- [To do]
Stopping at the line that holds "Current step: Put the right", repeat the lines below exactly, starting from the very first and including that final line.

- [Listed entries]

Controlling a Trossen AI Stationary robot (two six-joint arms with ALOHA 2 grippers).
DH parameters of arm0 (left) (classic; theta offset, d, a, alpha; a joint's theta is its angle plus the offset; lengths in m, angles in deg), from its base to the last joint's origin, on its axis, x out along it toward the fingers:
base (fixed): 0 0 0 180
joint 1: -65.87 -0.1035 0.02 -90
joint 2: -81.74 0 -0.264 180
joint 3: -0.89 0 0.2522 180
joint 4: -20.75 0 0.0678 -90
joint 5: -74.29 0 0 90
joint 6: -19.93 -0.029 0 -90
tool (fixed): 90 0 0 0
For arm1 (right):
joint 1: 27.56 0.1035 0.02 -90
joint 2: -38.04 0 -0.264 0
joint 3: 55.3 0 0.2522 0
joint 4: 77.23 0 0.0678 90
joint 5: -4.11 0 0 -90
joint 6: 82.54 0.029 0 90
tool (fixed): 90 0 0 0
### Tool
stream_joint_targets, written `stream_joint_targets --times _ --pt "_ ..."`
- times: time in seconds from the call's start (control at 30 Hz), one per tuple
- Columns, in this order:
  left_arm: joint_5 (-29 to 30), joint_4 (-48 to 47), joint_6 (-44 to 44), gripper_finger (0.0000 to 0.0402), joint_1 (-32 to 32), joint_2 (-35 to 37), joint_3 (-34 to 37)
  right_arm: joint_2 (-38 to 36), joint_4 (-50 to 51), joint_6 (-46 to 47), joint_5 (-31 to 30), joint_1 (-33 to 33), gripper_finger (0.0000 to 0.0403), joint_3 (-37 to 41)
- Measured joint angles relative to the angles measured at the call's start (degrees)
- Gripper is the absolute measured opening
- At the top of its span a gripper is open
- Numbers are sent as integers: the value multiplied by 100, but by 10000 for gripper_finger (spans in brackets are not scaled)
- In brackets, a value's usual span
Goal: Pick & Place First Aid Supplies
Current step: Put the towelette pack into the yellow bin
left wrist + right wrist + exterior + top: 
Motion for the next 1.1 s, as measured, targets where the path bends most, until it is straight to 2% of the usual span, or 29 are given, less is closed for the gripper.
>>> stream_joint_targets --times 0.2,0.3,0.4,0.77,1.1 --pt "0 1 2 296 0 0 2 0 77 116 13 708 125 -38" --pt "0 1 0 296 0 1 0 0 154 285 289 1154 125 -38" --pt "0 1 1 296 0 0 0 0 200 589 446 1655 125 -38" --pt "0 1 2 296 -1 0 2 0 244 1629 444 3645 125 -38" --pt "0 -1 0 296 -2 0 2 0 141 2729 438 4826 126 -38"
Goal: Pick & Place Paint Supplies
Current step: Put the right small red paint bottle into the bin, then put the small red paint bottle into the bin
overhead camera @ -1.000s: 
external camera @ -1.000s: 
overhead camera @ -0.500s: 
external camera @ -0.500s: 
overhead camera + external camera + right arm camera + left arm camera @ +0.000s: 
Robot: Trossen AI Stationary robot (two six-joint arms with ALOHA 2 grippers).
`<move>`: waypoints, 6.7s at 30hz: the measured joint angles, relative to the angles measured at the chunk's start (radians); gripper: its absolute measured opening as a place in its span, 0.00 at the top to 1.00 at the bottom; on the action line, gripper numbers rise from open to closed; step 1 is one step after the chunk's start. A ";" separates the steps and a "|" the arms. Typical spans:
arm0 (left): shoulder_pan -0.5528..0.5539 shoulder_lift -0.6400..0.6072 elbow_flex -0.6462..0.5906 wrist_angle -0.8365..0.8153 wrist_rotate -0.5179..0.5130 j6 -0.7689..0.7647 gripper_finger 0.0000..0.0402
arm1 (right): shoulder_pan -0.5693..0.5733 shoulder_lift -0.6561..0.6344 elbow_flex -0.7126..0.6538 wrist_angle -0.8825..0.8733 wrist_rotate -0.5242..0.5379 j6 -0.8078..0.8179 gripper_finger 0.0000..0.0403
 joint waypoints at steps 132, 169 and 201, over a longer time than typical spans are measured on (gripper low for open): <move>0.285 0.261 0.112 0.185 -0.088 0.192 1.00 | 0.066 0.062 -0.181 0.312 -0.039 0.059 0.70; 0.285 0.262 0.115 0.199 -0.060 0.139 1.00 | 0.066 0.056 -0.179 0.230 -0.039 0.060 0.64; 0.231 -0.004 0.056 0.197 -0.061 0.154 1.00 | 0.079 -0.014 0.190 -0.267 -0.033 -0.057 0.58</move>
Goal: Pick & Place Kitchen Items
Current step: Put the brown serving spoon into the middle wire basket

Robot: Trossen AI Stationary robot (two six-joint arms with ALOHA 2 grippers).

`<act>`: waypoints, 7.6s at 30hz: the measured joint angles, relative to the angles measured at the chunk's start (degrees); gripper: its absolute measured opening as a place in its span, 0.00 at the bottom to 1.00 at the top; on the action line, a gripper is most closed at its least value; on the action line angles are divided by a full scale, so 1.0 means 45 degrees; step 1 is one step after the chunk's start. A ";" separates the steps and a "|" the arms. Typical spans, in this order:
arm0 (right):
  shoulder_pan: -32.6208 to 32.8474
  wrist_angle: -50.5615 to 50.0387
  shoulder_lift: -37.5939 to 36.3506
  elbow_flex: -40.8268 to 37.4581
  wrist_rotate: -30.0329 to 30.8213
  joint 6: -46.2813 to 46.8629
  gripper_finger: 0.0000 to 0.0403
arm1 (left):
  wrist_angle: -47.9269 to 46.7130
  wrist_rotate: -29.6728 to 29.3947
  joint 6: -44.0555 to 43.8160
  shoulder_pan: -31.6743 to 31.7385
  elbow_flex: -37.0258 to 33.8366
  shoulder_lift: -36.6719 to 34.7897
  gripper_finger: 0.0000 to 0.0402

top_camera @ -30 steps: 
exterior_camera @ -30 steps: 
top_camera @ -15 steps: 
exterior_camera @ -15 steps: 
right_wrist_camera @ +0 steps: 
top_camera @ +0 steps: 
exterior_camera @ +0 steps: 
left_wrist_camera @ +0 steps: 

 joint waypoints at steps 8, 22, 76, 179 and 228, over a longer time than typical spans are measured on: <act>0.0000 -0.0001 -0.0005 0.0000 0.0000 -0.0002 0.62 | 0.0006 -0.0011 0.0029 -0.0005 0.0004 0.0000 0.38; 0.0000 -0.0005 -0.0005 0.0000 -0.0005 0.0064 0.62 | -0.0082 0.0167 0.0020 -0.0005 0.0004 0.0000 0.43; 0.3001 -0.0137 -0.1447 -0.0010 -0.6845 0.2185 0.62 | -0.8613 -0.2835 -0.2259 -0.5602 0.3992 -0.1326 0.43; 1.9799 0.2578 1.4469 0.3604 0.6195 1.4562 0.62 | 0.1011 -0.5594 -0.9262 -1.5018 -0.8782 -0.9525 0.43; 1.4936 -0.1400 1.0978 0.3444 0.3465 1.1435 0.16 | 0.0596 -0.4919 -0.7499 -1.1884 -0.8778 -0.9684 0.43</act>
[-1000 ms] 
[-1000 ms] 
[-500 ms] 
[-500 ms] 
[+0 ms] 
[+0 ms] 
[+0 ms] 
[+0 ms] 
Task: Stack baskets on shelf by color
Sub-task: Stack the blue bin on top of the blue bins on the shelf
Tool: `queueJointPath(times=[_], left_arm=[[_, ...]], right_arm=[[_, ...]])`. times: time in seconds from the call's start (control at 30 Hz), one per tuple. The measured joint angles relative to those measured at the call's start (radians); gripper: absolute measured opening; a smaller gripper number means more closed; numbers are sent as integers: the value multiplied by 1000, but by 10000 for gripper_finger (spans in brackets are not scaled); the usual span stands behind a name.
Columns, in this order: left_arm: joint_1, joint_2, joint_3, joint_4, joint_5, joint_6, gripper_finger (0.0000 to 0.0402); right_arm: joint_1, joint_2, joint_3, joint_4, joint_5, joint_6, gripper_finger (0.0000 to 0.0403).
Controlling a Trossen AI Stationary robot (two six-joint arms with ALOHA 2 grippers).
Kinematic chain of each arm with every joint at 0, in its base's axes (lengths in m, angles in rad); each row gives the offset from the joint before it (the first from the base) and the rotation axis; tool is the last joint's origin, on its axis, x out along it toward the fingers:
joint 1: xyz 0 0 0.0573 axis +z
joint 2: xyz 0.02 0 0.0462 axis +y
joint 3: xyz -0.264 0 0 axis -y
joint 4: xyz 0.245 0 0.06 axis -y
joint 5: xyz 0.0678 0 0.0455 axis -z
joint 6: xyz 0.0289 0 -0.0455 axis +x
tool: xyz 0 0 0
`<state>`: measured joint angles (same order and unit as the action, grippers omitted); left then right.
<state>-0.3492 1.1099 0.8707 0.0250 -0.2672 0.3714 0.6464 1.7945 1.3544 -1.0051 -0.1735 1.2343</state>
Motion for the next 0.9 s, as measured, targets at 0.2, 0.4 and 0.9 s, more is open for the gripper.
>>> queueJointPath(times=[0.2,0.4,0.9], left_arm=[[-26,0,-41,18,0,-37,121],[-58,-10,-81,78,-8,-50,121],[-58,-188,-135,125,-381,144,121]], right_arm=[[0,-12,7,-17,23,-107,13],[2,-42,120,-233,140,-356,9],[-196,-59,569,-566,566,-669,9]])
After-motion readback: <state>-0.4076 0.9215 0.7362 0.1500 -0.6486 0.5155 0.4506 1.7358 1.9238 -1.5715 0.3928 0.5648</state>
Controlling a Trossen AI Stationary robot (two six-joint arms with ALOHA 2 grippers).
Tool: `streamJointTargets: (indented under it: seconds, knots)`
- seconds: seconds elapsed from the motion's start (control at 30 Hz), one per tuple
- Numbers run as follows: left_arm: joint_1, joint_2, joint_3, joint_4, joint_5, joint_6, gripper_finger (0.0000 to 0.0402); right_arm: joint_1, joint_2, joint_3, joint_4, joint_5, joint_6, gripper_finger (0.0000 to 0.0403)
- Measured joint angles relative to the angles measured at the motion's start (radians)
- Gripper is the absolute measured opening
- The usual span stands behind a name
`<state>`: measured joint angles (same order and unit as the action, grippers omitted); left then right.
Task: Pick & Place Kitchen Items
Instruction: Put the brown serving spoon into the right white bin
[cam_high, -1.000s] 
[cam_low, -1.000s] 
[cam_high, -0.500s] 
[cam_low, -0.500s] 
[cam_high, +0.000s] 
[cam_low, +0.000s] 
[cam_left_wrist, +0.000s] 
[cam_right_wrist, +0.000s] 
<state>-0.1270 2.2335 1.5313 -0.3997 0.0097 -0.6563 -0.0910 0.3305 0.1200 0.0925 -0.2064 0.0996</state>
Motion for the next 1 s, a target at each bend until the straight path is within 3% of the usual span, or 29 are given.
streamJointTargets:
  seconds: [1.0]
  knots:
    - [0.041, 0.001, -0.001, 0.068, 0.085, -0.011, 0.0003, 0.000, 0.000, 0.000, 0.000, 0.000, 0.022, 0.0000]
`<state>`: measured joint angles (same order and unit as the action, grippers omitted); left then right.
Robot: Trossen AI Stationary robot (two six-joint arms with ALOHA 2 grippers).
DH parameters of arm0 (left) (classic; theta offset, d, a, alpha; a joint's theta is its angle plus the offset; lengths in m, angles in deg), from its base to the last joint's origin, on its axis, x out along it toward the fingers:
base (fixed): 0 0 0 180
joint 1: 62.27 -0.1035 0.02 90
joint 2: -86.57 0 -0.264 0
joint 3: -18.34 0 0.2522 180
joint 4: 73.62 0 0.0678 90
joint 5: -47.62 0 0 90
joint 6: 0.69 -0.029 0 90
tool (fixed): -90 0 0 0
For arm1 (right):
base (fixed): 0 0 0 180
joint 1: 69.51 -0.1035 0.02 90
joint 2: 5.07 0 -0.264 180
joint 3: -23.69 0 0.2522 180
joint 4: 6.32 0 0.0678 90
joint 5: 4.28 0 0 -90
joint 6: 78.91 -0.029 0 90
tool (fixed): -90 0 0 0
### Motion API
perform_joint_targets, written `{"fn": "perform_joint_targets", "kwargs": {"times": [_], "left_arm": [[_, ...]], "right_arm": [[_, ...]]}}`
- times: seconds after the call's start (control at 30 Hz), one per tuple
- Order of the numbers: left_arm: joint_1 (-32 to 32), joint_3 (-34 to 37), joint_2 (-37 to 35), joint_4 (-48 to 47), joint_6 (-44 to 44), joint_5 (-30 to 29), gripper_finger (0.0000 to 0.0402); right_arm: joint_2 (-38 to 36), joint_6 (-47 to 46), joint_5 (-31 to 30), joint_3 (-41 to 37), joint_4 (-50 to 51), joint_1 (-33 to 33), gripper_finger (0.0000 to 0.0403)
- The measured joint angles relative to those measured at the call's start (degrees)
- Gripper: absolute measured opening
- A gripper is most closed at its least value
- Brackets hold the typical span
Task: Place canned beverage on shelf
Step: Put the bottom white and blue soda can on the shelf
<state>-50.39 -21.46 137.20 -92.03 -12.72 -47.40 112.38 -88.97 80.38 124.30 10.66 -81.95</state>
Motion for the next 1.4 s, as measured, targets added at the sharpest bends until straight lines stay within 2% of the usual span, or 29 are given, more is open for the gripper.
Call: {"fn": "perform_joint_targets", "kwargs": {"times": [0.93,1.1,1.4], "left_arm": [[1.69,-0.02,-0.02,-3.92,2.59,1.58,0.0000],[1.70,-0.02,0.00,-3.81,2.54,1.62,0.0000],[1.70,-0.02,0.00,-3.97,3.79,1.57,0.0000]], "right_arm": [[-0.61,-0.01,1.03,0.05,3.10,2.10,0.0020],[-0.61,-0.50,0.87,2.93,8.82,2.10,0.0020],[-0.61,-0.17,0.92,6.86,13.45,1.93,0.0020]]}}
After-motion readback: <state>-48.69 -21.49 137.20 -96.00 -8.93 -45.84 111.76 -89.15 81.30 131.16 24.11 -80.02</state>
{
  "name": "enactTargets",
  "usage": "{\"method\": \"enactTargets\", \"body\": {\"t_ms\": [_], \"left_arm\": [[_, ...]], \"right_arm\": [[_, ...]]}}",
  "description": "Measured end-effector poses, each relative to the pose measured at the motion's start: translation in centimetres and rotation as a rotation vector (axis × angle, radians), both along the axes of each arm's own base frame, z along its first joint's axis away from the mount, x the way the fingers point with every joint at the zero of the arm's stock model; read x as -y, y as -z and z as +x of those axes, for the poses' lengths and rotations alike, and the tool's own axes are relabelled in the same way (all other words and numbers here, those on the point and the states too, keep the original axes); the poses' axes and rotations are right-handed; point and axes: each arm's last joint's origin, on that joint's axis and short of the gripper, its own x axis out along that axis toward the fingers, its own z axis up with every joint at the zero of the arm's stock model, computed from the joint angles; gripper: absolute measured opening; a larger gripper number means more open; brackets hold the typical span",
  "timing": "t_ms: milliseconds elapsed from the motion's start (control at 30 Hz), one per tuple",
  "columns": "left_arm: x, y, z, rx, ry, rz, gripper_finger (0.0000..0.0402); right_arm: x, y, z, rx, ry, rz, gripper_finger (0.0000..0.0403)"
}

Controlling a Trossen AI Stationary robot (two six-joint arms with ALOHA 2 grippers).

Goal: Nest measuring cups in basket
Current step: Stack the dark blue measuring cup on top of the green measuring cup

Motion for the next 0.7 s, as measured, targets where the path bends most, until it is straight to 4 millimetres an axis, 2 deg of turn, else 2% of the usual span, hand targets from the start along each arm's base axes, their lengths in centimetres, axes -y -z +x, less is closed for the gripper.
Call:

- [Output for this exercise]
Controlling a Trossen AI Stationary robot (two six-joint arms with ALOHA 2 grippers).
DH parameters of arm0 (left) (classic; theta offset, d, a, alpha; a joint's theta is its angle plus the offset; lengths in m, angles in deg), from its base to the last joint's origin, on its axis, x out along it toward the fingers:
base (fixed): 0 0 0 180
joint 1: -65.87 -0.1035 0.02 -90
joint 2: -81.74 0 -0.264 180
joint 3: -0.89 0 0.2522 180
joint 4: -20.75 0 0.0678 -90
joint 5: -74.29 0 0 90
joint 6: -19.93 -0.029 0 -90
tool (fixed): 90 0 0 0
For arm1 (right):
joint 1: 27.56 0.1035 0.02 -90
joint 2: -38.04 0 -0.264 0
joint 3: 55.3 0 0.2522 0
joint 4: 77.23 0 0.0678 90
joint 5: -4.11 0 0 -90
joint 6: 82.54 0.029 0 90
tool (fixed): 90 0 0 0
### Tool
stream_joint_targets, written `stream_joint_targets --times _ --pt "_ ..."`
- times: time in seconds from the call's start (control at 30 Hz), one per tuple
- Columns, in this order:
  left_arm: joint_5 (-29 to 30), joint_4 (-48 to 47), joint_6 (-44 to 44), gripper_finger (0.0000 to 0.0402), joint_1 (-32 to 32), joint_2 (-35 to 37), joint_3 (-34 to 37)
  right_arm: joint_2 (-38 to 36), joint_4 (-50 to 51), joint_6 (-46 to 47), joint_5 (-31 to 30), joint_1 (-33 to 33), gripper_finger (0.0000 to 0.0403), joint_3 (-37 to 41)
- Measured joint angles relative to the angles measured at the call's start (degrees)
- Gripper is the absolute measured opening
- At the top of its span a gripper is open
- Numbers are sent as integers: the value multiplied by 100, but by 10000 for gripper_finger (spans in brackets are not scaled)
- In brackets, a value's usual span
Goal: Pick & Place First Aid Supplies
Current step: Put the towelette pack into the yellow bin
left wrist + right wrist + exterior + top: 
Motion for the next 1.1 s, as measured, targets where the path bends most, until it is straight to 2% of the usual span, or 29 are given, less is closed for the gripper.
>>> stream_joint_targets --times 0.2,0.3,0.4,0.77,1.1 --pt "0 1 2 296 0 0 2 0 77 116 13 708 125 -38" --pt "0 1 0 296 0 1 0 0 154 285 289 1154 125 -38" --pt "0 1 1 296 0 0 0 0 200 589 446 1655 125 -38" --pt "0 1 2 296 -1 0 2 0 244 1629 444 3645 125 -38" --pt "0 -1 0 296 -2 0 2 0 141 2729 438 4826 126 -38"
Goal: Pick & Place Paint Supplies
Current step: Put the right small red paint bottle into the bin, then put the small red paint bottle into the bin

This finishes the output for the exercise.